Fermions in orthodox physics are described not simply as solutions of Dirac’s equation on spinors.  If this were the definition of particles, then with additional assumption that the geometry of the universe is a scaled 4-sphere with physical universe a hypersurface (determined by the Einstein-Hilbert functional) and mass is identified with mean curvature, then we can safely conclude non-existence of zero mass fermions by showing that nontrivial harmonic eigenspinors cannot exist because they can be extended to $S^4(1/h)$ as harmonic eigenspinors which is impossible because the scalar curvature there is positive.
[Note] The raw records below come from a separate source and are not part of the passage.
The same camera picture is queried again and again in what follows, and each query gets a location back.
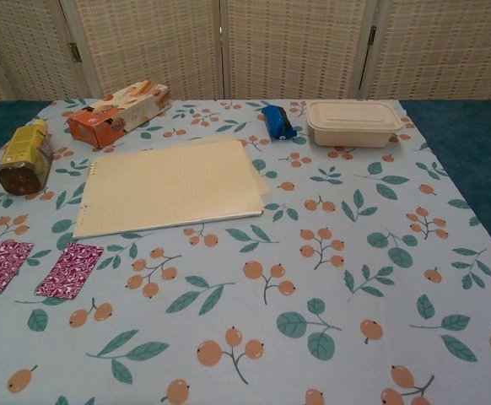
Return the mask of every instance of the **blue object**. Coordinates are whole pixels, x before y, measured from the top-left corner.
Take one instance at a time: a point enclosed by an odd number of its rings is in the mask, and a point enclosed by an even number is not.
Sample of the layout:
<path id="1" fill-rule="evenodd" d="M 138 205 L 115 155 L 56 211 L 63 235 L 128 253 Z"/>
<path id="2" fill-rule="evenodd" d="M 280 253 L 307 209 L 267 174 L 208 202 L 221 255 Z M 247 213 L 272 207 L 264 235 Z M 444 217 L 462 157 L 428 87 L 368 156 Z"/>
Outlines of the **blue object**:
<path id="1" fill-rule="evenodd" d="M 297 135 L 282 107 L 267 105 L 261 112 L 271 139 L 291 139 Z"/>

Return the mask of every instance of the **table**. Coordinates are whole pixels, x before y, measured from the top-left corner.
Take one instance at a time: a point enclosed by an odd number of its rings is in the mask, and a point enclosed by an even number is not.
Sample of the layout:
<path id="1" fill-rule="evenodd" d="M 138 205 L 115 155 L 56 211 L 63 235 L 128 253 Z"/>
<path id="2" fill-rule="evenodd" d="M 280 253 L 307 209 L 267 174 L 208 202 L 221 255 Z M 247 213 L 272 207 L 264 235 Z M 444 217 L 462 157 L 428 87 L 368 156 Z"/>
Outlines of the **table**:
<path id="1" fill-rule="evenodd" d="M 91 101 L 39 114 L 41 194 L 0 187 L 0 240 L 35 243 L 0 294 L 0 404 L 491 403 L 491 239 L 396 101 L 381 149 L 315 146 L 299 100 L 273 102 L 291 142 L 268 101 L 178 100 L 102 150 L 67 133 Z M 105 253 L 78 297 L 34 296 L 91 159 L 225 132 L 272 189 L 261 217 L 82 240 Z"/>

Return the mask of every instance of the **cardboard box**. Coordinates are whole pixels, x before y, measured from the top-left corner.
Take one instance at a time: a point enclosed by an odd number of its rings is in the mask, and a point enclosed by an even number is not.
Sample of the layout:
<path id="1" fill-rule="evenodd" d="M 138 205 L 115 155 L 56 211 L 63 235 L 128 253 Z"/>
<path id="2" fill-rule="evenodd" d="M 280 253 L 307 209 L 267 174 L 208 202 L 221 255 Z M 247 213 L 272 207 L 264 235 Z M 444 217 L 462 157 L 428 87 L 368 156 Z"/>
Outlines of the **cardboard box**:
<path id="1" fill-rule="evenodd" d="M 73 139 L 103 148 L 169 109 L 170 104 L 167 86 L 144 80 L 74 112 L 67 124 Z"/>

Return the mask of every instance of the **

The subtleties begin here on the question of mass gap for fermions with a non-Abelian gauge group such as $SU(3)$ of the strong force.  Looking at the paper of Vafa and Witten where they consider uniform upper bounds for Dirac eigenvalues, fermions in gauge theories are eigenvectors of a twisted or extended Dirac operator.  Suppose $M$ is a riemannian spin manifold with spin bundle $S$. Then let $V$ be a Hermitian vector bundle which carries the representation of some gauge group $G$ which could be $SU(3)$ in the case of particular interest.  For any connection $A$ on $V$ one extends the Dirac operator of $M$ by adding $A$ on sections of $S\otimes V$ and refers to it as $D_A$.

Vafa and Witten (VafaWittenEigenvalueInequalities and also the wonderful mathematical exposition AtiyahDiracEigenvalues) observe and use the fact that the Atiyah-Patodi-Singer index theorem tells us that the index of a Dirac operator $D_A$ is a topological invariant computable in terms of characteristic numbers of $M$ and $V$.  They show that the index can be forced to be positive forcing a zero eigenvalue for a twisted Dirac operator.

This means that regardless of whether $D_A$ has no zero solutions (corresponding to ‘zero mass fermion’) in on one bundle, there will be a nontrivial zero for a sufficiently twisted bundle.  They produce twisted bundles for by taking a map to a sphere and pulling back bundles with nontrivial ‘winding numbers’.

The above constructions lead one to ask for some clarity on when we should consider a spinor or a section of $S\otimes V$ for to be a ‘massless fermion’, i.e. the interpretation.  The Vafa-Witten analysis suggests that this twisting essentially moves the eigenvalues ‘down’ forcing zero eigenvalue by the index theorem.

In any case, showing that a model of physical universe cannot have harmonic spinors in $S$ is not sufficient to show nonexistence of massless fermions; one has to show somehow that the the actual bundle $V$ for the gauge theory has sufficiently low complexity topology as measured by Chern classes or winding numbers to ensure that the index of $D_A$ does not become nontrivial.